Computer Vision is a subject I have really enjoyed playing with for some time. Vision is one of those problems that is so intractable one can’t help but feel excited by making even slight progress in automatic processing. There are many excellent texts on applications in this arena, but they usually focus on imperative solutions driven by C style code or Matlab. For all of the rich advances in this field, I see few who have chosen a functional language as their teaching tool. I believe this is unfortunate because functional programming could bring a great deal of clarity to the student, who often spends much of their time trying to figure out how to translate equations to code.In this series I focus on clarity rather than efficiency. I believe a motivated reader could take what I offer here and design a very efficient library by making a few fundamental adjustments in the approach. However, I do not intend to be inefficient in ways that are unnecessary. If you see that I have been, please do leave a comment.
First the dirty work, we need to get our images into a format we can easily manipulate.
In order to accomplish that we are going to pull the data out of a Bitmap object. To do that quickly, we are going to use a pointer to access the memory directly. Before I reveal that solution, I will preface it with the following disclaimer. I would avoid using direct memory access in F# like the plague. The F# team put a lot of effort into providing a safe and verifiable programming language, and you throw most of that away when you do direct memory access. The documentation is also a little sparse for direct memory access in F#, although Expert F# has a fantastic chapter on C and COM interop which was very helpful for me. Generally, the combination of all of that safety being discarded, and the lack of experience out there with native pointers in F# would lead me to try other approaches. However, I am going to illustrate how I would do it in F#, as I think it will be an illuminating exercise. This code set will be designed so that the direct memory access only happens in one place. The place which converts a bitmap into our internal format, and vice versa.

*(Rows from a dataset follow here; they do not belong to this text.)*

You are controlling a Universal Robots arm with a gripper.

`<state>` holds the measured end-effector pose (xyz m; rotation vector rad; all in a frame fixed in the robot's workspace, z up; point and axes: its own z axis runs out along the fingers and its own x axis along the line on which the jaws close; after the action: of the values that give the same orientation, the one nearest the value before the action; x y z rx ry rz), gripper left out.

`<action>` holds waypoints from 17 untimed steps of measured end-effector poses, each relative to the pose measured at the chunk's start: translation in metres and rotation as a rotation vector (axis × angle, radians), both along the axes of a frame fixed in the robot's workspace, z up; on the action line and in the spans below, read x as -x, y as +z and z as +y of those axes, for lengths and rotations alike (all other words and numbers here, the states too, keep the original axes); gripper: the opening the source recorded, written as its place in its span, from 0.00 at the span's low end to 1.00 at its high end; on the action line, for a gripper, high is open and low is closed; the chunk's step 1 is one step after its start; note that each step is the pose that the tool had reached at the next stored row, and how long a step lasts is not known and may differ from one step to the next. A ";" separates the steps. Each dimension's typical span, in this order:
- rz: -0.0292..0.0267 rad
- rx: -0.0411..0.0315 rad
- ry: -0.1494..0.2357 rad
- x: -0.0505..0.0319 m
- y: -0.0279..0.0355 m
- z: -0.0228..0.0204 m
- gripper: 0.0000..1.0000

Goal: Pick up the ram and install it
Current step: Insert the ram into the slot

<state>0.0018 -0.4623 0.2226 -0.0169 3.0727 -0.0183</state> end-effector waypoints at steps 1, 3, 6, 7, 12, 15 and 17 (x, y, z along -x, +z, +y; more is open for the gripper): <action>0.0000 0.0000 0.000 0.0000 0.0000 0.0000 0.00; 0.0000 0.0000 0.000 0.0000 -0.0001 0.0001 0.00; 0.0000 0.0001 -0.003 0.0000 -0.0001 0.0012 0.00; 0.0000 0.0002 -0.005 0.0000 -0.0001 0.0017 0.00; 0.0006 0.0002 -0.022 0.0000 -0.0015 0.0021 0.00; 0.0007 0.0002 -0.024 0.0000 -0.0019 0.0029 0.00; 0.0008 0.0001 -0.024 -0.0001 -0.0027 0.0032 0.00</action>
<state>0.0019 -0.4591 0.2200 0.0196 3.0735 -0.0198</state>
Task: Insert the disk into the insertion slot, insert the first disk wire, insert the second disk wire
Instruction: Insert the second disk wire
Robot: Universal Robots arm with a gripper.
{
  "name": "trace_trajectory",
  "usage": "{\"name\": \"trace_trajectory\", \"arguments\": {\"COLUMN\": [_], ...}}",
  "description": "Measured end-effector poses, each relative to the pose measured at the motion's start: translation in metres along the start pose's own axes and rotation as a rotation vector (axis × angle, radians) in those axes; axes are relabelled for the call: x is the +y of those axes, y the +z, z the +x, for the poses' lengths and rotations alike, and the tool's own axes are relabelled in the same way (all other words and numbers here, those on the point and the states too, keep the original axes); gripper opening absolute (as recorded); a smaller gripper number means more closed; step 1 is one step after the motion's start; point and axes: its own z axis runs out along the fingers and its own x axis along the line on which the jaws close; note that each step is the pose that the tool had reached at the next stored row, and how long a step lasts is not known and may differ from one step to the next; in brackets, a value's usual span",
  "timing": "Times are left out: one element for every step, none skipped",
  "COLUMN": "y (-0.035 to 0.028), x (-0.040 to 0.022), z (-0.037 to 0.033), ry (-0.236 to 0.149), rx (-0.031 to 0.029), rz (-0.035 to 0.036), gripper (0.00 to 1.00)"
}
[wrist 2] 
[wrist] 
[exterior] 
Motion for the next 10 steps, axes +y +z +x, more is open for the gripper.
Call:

We will be using grayscale images to start, but I may post something about color later. So the interface I am providing here will return a representation that is the mean of the red green and blue values. I will access these byte by byte after retrieving a BitmapData object. I am assuming a 4 byte per pixel format, so if you want to play with this code on other images in different formats you will have to extend that logic.
Our first function, fromBitmap, takes a Bitmap and creates a 2 dimensional array of short integers of the same size. Note the first dimension of the array is height and the second is width. This is transposed from most people’s typical view of an image on the screen, but we will address that later. It then populates the array by moving the pointer through the entire image in a nested for loop. It depends on the helper function getAvgPosition which takes a pointer and returns the mean of the three succeeding bytes (red green and blue).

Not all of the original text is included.